> _PROBLEM DETAILS_: Beneath this line are the data; copy exactly the part of them that opens with the line containing "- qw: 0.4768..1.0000" and closes with the line containing "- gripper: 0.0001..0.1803", and only that part.
##### DATA #####
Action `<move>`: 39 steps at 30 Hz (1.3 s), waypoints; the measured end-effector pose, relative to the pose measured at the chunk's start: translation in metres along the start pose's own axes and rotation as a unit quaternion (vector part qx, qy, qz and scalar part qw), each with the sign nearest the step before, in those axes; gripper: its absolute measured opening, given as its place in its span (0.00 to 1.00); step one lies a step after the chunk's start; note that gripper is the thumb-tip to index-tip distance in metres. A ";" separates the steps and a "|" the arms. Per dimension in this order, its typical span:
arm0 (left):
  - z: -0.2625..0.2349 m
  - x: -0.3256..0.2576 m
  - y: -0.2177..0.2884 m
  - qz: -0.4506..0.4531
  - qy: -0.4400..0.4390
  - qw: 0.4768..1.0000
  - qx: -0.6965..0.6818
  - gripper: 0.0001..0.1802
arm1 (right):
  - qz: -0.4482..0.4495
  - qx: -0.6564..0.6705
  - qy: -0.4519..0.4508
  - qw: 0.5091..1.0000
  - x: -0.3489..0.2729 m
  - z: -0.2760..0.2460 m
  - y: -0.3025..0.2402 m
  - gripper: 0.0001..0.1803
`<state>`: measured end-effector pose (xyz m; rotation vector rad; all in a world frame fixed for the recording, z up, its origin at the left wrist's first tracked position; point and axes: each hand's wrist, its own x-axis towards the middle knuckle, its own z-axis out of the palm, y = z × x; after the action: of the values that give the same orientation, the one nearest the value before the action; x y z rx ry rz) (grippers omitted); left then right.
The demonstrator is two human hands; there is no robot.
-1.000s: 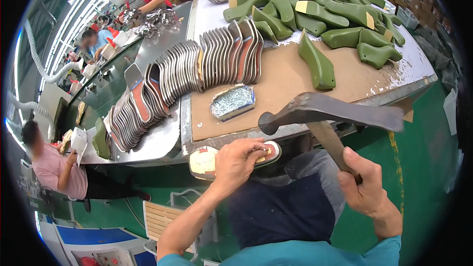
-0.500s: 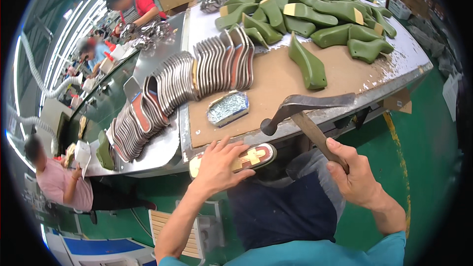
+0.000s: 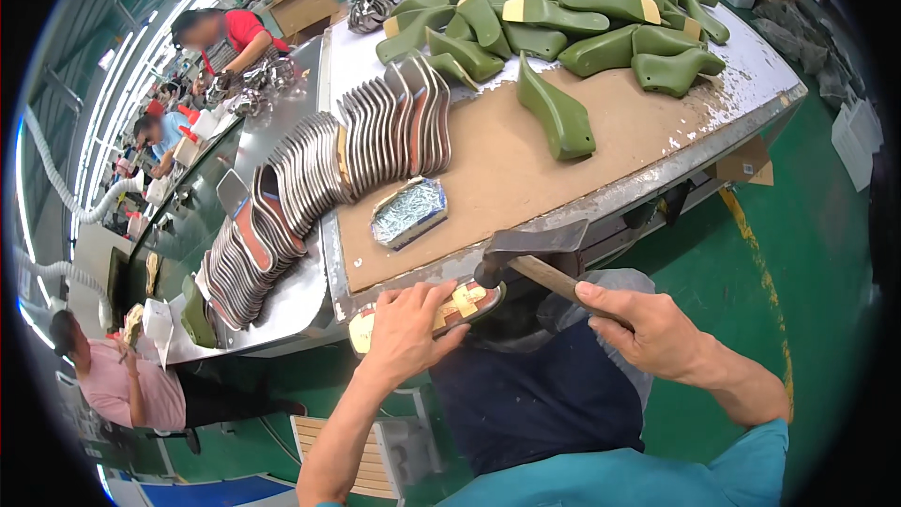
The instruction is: The person assembles green slipper uppers with insoles by hand. They place a small wooden block on the heel area of the slipper and use a hammer to tap the block, securing the insole to the upper. The finished slipper is then placed on a stack of completed units.
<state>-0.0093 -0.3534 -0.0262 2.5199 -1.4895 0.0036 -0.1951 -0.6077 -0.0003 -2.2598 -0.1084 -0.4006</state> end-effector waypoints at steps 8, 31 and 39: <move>0.003 -0.003 0.000 -0.008 0.007 1.000 0.019 0.30 | -0.103 0.094 0.143 0.980 0.025 -0.012 -0.038 0.26; 0.006 -0.004 -0.004 0.004 0.019 0.999 0.037 0.28 | -0.109 -0.077 0.067 0.989 0.027 0.003 -0.025 0.33; 0.001 0.001 0.000 0.007 0.001 1.000 0.027 0.30 | -0.080 -0.207 -0.042 0.974 0.021 0.008 -0.002 0.33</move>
<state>-0.0094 -0.3545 -0.0266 2.5497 -1.5274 0.0484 -0.1733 -0.6011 0.0031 -2.6918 -0.2732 -0.4438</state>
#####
> _OUTPUT OF THE TASK_:
  - qw: 0.4768..1.0000
  - qx: -0.6965..0.6818
  - gripper: 0.0001..0.1802
arm1 (right):
  - qz: -0.4482..0.4495
  - qx: -0.6564..0.6705
  - qy: -0.4519..0.4508
  - qw: 0.5091..1.0000
  - x: -0.3489..0.2729 m
  - z: -0.2760..0.2460 m
  - y: -0.3025..0.2402 m
  - gripper: 0.0001..0.1803

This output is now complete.